Zeus took the order with enthusiasm and started using both paws to dig. Charlie bit back the pain of her branded shoulder and the relentless pain in her skull as she grabbed for handfuls of dirt from the top of the mound.

But the ceiling was still caving in. With every scoop they got out of the way, the earth seemed to want to fill the void, and they had to start again. Dirt kicked up into the air and drove down into her lungs. If tens of thousands of tons of earth didn’t crush them, they would die of suffocation. A rumble shifted the ground underneath her feet, and Charlie looked back to see the shaft collapsing in on itself.

“Granger.” His name left her mouth as nothing more than a whisper. They’d run out of time. No matter how many minutes they’d made up for these past three days, it was never going to be enough.

“Don’t give up.” Granger secured her in his arms as the wave of dirt and debris drew near. “I love you. I’m always going to love you.”

“I’ve loved you ever since that night you offered me a strawberry milkshake. You changed my life for the better, and I’ll never be able to thank you for that,” she said.

“Granger!” A voice cut through the low groan of the building coming down on top of them. A single hand drove through the mound of loose dirt. “Grab hold of the rope!”

Someone had offered them a lifeline.

“Go!” Granger maneuvered Charlie up the side of the mound, and she wrapped the rope around her wrist. “Pull!”

Charlie took a deep breath as though she were about to dive for the Olympics. Her arm stretched through to the other side as thousands of pounds of dirt threatened to crush her, but there was another force on the other end.

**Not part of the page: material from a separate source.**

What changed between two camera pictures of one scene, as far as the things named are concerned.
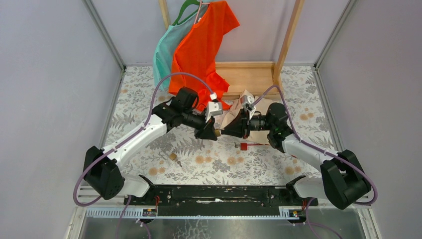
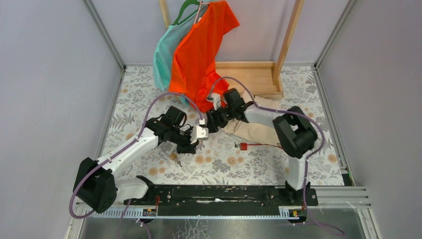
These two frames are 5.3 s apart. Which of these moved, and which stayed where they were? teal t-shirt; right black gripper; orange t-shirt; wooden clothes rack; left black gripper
Moved: right black gripper; left black gripper
Stayed: teal t-shirt; wooden clothes rack; orange t-shirt

One that wanted her to live.

She broke through the wall of debris to find Ivy Bardot on the other end. Untwisting the rope from around her wrist, she shoved it at Socorro’s founder. “We need to get them out of there!”

“Granger, rope!” Ivy speared the ratty fibers back through the wall of dirt as the ground shook beneath their feet.

“Pull!” Granger’s voice boomed through the space on the other side, and Charlie and Ivy worked together to get Zeus through the limited opening.

The bull terrier shook layers of dust from his coat and sneezed three times before circling around Charlie’s feet. Untying the knot on his collar, she drove the end of the rope back through the mound. “Granger!”

Only there was no response.

The rope remained slack, and the seconds slipped through her fingers as easily as the grains of sand through an hourglass. “Granger.”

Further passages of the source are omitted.